◆ YOUR ASSIGNMENT ◆
Copy out the full listing below as it stands, with its pictures left behind.

◆ MATERIAL PROVIDED ◆
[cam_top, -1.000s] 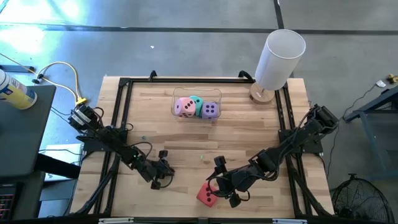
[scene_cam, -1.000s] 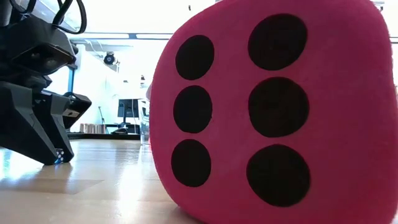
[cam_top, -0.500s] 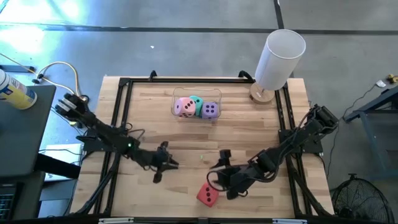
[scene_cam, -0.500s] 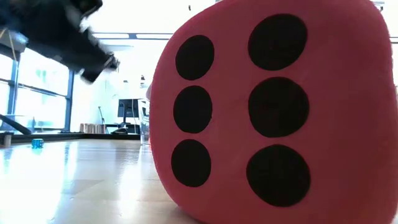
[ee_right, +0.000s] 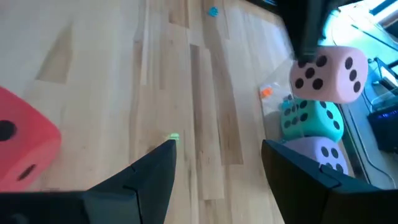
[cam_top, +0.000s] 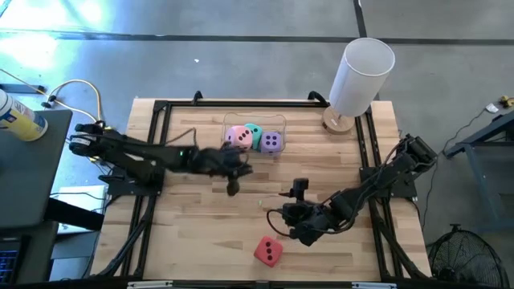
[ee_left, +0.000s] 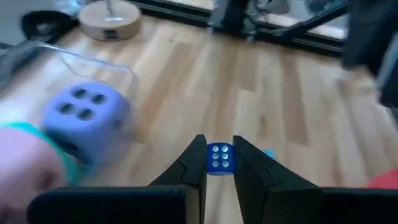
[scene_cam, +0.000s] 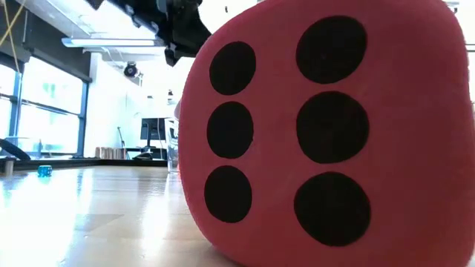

◆ RESPONSE TO THIS TASK ◆
[cam_top, -1.000s] 
[scene_cam, -1.000s] 
[cam_top, -0.500s] 
[scene_cam, -0.500s] 
[ee_right, +0.000s] 
[cam_top, +0.000s] 
[ee_left, +0.000s] 
[scene_cam, +0.000s] 

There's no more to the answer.